I would get up in the morning all bright-eyed and my folks would instantly know what i had dreamt about....I would have dreamt that i was married to arvindswamy! :D..and I would really be upbeat and chirpy all morning....with a dreamy smile on my face.....when he got married, i was so heart broken and cursed myself for not being older...yeah right!! I hated his wife even before I knew her....he would be my knight in shining armour who would rescue me from being sad or upset when I got scolded by my parents or if I had a bad day!!!.....

cut to the present.....I am married, not to arvindswamy, but someone much much better....who definitely brings a smile on my face!!! :) God bless....he has his own ways of showering his blessings on us, does'nt he?

Wednesday, June 20, 2007

Its a beautiful day....am enjoying working as well as looking out my window.....its inexplicably calming...Dark clouds, mann vaasanai, pleasant and cool air....life could'nt get any better :). when S gets back home, and we give each other a big bear hug, the smile on our faces.....and to see each other after a long day.....its lovely!! I can't thank god enough for S! I treasure him with all my heart. I don't believe in love at first sight. Love takes its time to grow and become stronger....

I have this annoying habit of thinking of something sad that happened in the past, when am really happy. ..as if i want to spoil my happiness - MYSELF! I don't let go easily. Today, right this moment, I give up that habit! I have always felt contented and blessed with all the lovely people and wonderful life I have....at this moment, I feel contentment.

Nowadays I have noticed that I enjoy my solitude. I don't mean to say I dont like to talk to people or to have people around me. Sometimes, it helps to be with yourself. It helps you clear your head and enjoy the moment....I shy away from making small talk with neighbours or friends when i walk down....I find it tiring to answer routine daily questions.... am I wierd?

Its a beautiful day!!! :) God, I feel like I can see you smiling down at me... and I smile back :) are you charmed? well, GOD, you have definitely charmed me with your blessings and love.

Wednesday, June 13, 2007

June 11th was my anniversary (4th already, time flies when you are having fun ;) )and as always, S and I went on a trip ( we had decided that we would take 2 breaks every year, and touchwood so far have been able to stick to it - one on our anniversary and one during december - year end) . This time, we went to Matheran, was an interesting experience...before I digress...let me come to the point before I forget it.
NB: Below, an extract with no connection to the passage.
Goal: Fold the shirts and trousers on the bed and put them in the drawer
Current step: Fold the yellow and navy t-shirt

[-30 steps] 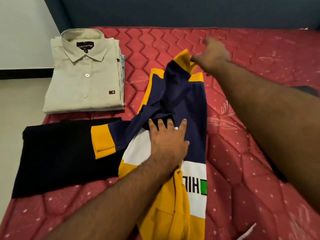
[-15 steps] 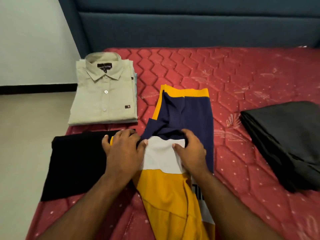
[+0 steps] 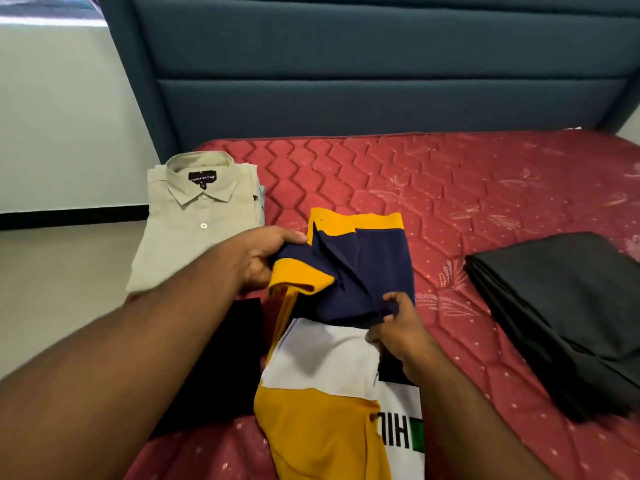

We travelled by the Mumbai - Pune Expressway ( its my first time!) and my god! I was amazed at the fantastic roads ....vennai madiri irundudu ( i.e...the roads were like butter.....sooo smooth)....I was pleasantly surprised...S and I were discussing how wonderful it would be if all the roads in India could be so well-maintained. So it shows that we are capable of it, except that we dont really bother to maintain all our roads like the Expressway.....Instead of gaping at the clean roads abroad, if we took little effort to remain clean and maintain civic sense....people would throng to India for other reasons than just Goa, Spices and snake charmers!!!! ( I know am exaggerating here, but there are still people who think that way!)

Coming to Matheran, its common knowledge that no vehicles are allowed inside as they would like to keep the place pollution-free. After a point, you have to walk up or take the toy train and enjoy the breathtaking moutains and its beautiful. They do not allow plastic bags so as not to pollute the environment. Despite clear instructions everywhere, there are people who throw plastic bags on the roads....it is really frustrating and sad to see such uncultured behaviour. I had written a post about patriotism and how India is a beautiful country. Now I feel like taking back my words.....I want to ask them, dont you feel proud when someone comes home and says you have a beautiful home? Don't you feel the same way about your country??